DATASET SECTION →
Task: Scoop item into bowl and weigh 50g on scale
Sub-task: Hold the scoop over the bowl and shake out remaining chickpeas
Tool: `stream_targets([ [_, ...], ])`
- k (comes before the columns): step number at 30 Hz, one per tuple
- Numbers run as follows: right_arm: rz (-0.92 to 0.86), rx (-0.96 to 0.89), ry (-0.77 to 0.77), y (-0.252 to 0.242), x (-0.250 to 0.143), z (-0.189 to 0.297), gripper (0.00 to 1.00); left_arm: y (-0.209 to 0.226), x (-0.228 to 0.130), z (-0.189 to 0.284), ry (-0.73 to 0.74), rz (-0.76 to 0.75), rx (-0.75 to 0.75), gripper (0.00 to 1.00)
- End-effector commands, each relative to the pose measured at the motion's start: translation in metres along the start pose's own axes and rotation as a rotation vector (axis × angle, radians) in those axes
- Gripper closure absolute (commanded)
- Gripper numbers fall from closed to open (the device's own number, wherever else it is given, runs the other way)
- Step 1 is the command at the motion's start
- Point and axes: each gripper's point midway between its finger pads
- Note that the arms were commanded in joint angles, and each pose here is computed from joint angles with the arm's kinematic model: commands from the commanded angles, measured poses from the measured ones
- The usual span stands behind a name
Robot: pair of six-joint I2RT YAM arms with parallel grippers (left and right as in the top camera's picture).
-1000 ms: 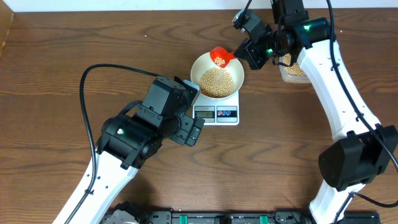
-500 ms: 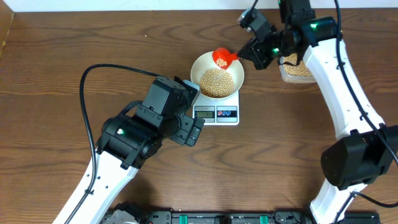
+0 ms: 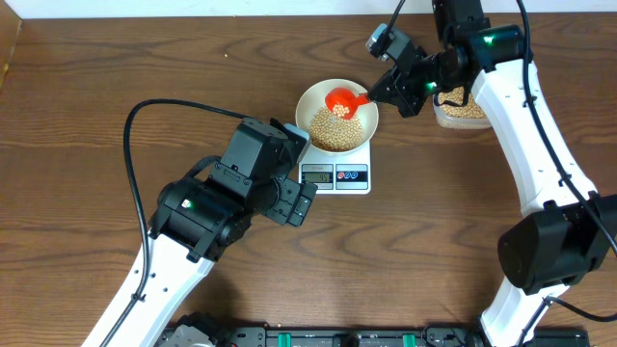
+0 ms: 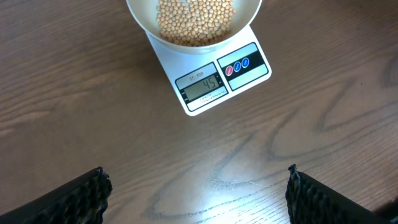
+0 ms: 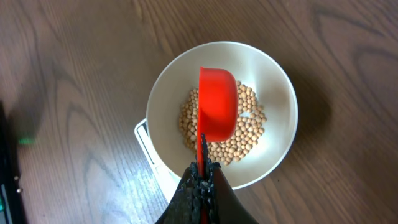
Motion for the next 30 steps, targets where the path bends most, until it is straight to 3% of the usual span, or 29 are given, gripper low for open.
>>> stream_targets([
  [1,0.075,0.0,-0.042,0.007,0.0144,0.0106,0.99,0.0006,0.007,0.0044,-0.017,-0.002,0.0,0.08],
  [30,0.175,-0.044,0.0,0.0079,0.0168,0.0016,0.99,0.0006,0.0072,0.0045,-0.017,-0.002,0.0,0.08],
])
Point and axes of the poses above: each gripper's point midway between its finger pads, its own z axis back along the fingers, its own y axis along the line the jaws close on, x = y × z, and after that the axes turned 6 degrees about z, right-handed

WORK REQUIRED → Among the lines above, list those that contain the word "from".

REPLY →
- Gripper numbers fall from closed to open (the device's own number, wherever else it is given, runs the other way)
- Note that the arms were commanded in joint angles, and each pose here is computed from joint angles with the arm's kinematic model: commands from the commanded angles, measured poses from the measured ones

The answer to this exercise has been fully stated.